Brief: Could you give the data below again, exactly and completely?

Raw data:

• • • •

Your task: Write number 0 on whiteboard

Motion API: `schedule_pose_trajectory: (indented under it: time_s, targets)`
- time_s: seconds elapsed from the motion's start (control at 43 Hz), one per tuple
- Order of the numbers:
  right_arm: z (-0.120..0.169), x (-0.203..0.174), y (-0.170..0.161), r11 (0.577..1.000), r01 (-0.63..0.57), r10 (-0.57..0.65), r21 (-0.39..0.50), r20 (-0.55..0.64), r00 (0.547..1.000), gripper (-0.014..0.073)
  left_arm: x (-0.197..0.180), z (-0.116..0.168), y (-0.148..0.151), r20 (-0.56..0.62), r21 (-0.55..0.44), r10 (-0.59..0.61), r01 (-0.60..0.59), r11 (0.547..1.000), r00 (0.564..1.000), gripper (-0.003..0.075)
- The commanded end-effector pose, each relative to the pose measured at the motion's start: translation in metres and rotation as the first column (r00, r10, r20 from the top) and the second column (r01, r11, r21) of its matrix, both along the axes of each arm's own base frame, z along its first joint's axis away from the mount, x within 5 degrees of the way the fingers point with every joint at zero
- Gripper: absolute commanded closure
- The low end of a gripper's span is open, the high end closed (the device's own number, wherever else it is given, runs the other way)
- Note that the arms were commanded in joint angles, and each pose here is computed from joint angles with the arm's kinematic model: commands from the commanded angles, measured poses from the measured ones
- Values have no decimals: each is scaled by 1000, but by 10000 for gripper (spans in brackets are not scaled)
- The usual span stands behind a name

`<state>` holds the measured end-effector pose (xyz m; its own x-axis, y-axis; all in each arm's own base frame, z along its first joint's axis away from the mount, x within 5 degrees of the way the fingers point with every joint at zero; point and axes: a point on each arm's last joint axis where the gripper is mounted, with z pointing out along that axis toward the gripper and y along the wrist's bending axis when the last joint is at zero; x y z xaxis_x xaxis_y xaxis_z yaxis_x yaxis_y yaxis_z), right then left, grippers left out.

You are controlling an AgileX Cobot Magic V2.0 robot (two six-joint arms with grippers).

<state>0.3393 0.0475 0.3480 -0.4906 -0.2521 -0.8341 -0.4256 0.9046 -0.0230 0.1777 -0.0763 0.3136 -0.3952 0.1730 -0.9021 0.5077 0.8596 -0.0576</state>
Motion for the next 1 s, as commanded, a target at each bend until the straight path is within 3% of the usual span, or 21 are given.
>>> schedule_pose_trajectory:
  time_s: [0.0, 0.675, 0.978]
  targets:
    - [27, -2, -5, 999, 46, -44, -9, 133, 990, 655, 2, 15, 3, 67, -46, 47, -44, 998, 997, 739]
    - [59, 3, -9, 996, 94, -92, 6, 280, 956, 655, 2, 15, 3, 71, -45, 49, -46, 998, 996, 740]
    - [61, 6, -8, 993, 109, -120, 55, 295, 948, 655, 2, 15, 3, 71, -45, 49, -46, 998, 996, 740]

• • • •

Output:
Your task: Write number 0 on whiteboard

Motion API: `schedule_pose_trajectory: (indented under it: time_s, targets)`
- time_s: seconds elapsed from the motion's start (control at 43 Hz), one per tuple
- Order of the numbers:
  right_arm: z (-0.120..0.169), x (-0.203..0.174), y (-0.170..0.161), r11 (0.577..1.000), r01 (-0.63..0.57), r10 (-0.57..0.65), r21 (-0.39..0.50), r20 (-0.55..0.64), r00 (0.547..1.000), gripper (-0.014..0.073)
  left_arm: x (-0.197..0.180), z (-0.116..0.168), y (-0.148..0.151), r20 (-0.56..0.62), r21 (-0.55..0.44), r10 (-0.59..0.61), r01 (-0.60..0.59), r11 (0.547..1.000), r00 (0.564..1.000), gripper (-0.003..0.075)
- The commanded end-effector pose, each relative to the pose measured at the motion's start: translation in metres and rotation as the first column (r00, r10, r20 from the top) and the second column (r01, r11, r21) of its matrix, both along the axes of each arm's own base frame, z along its first joint's axis away from the mount, x within 5 degrees of the way the fingers point with every joint at zero
- Gripper: absolute commanded closure
- The low end of a gripper's span is open, the high end closed (the device's own number, wherever else it is given, runs the other way)
- Note that the arms were commanded in joint angles, and each pose here is computed from joint angles with the arm's kinematic model: commands from the commanded angles, measured poses from the measured ones
- Values have no decimals: each is scaled by 1000, but by 10000 for gripper (spans in brackets are not scaled)
- The usual span stands behind a name

`<state>` holds the measured end-effector pose (xyz m; its own x-axis, y-axis; all in each arm's own base frame, z along its first joint's axis away from the mount, x within 5 degrees of the way the fingers point with every joint at zero; point and axes: a point on each arm's last joint axis where the gripper is mounted, with z pointing out along that axis toward the gripper and y along the wrist's bending axis when the last joint is at zero; x y z xaxis_x xaxis_y xaxis_z yaxis_x yaxis_y yaxis_z), right then left, grippers left out.

You are controlling an AgileX Cobot Magic V2.0 robot (two six-joint arms with grippers).

<state>0.3393 0.0475 0.3480 -0.4906 -0.2521 -0.8341 -0.4256 0.9046 -0.0230 0.1777 -0.0763 0.3136 -0.3952 0.1730 -0.9021 0.5077 0.8596 -0.0576</state>
Motion for the next 1 s, as commanded, a target at each bend until the straight path is within 3% of the usual span, or 21 are given.
>>> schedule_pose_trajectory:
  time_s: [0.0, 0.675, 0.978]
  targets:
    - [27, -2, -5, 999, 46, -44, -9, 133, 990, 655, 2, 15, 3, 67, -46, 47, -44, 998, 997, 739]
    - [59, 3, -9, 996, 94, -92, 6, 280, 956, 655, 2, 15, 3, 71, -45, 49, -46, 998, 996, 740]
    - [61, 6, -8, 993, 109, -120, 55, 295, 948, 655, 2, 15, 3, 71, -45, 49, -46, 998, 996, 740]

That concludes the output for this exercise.